Speculation and Society

Today's the last day we're going to really focus on your speculative element; after today, you'll be spending time fleshing out whatever aspects of your world-building you feel most interested in, pulling everything together into a cohesive plan, and getting ready to write!

Look at your exercise from Day 10, where you focused in on an area of your culture. Now ask yourself how the addition of your speculative element, with all of its powers and limitations, affects your culture and society. How are people different in your culture, now that you have this new element? If you have a magical force in your world, does that change how people react to unexpected situations? If the gods meddle often in the affairs of humans, do people still bother to pray? If science has made it possible to immediately punish criminal activity, how do crimes happen, or do they not happen at all? If werewolves openly roam the streets at night, how does a teen go on a date?
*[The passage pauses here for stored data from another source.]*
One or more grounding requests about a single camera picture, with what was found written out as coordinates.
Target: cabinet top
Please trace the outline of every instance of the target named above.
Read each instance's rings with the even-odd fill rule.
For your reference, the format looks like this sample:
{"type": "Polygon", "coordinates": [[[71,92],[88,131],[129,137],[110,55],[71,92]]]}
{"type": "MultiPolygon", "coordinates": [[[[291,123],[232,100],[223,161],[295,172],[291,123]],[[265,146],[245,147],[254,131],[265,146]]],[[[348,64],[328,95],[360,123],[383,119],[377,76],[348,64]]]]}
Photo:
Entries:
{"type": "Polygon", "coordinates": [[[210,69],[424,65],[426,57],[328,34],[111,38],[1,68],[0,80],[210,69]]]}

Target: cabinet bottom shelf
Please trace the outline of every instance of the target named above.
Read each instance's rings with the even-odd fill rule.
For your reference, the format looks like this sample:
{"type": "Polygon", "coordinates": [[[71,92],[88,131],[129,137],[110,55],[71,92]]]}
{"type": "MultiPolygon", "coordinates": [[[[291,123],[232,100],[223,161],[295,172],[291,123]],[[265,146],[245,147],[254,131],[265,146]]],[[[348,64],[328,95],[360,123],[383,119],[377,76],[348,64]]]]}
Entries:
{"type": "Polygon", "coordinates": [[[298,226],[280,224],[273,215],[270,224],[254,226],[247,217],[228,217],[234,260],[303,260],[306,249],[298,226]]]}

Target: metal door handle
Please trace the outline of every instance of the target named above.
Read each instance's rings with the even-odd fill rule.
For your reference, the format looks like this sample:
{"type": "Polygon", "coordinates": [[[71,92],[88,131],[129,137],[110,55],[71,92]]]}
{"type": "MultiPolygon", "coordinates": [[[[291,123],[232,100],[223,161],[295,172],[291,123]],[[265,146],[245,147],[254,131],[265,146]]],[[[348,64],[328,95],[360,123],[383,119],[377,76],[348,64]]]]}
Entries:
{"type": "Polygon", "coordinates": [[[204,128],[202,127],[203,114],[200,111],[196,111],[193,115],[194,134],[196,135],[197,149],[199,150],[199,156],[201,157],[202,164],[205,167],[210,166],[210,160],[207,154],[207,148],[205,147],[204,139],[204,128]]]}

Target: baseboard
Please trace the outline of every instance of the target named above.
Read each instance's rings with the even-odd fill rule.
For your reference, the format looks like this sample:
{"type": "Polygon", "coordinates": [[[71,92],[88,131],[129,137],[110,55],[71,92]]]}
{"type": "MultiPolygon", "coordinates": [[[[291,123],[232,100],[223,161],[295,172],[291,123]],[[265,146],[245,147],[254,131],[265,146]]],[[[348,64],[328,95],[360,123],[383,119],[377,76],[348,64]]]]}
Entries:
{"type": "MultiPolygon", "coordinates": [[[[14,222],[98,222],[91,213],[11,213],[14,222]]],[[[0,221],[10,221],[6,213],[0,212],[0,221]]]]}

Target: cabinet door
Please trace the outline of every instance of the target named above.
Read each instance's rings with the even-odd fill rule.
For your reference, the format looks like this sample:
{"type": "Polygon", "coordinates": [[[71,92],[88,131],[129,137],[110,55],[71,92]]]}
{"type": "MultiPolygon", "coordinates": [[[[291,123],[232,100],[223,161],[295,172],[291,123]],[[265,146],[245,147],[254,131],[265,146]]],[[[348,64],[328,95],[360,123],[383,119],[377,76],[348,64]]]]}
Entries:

How is society the same? Fundamentally, people are people, and even cultural differences don't change certain basic behaviors. What do you think those behaviors are? What do you think people will continue to do, with or without your speculative element?

Finally, how do "ordinary" people react to those with or without the speculative element? In any culture, there will be outsiders, people who do not have what others have, or who have something that no one else has. Your speculative element is one example of something that can separate people. There are many books about the lone wizard or wizardess, born with immense power in a world where magic is gone. But how about the opposite? In a magic-rich world, what happens to those born without it? [The DarkSword trilogy by Margaret Weis and Tracy Hickman is an example of this, as is the very first Xanth book by Piers Anthony.] Similarly, technology can be a divider as well as an equalizer-- Archangel Protocol by Lyda Morehouse is a cyberpunk novel in which everyone is linked into the non-secular 'net, except Deidre McMannus, the protagonist, who has been excommunicated from the net. Horror seems fraught with separating one of the characters from the others-- usually so they can either fight the big horrific monster, or so they can be picked off, one by one.


Revise your cultural write-up from Day 10 to include your speculative element, and to answer the above question. As a bonus, you can get back to your character sketch and figure out where your protagonist and supporting cast fit into your speculative elements and society.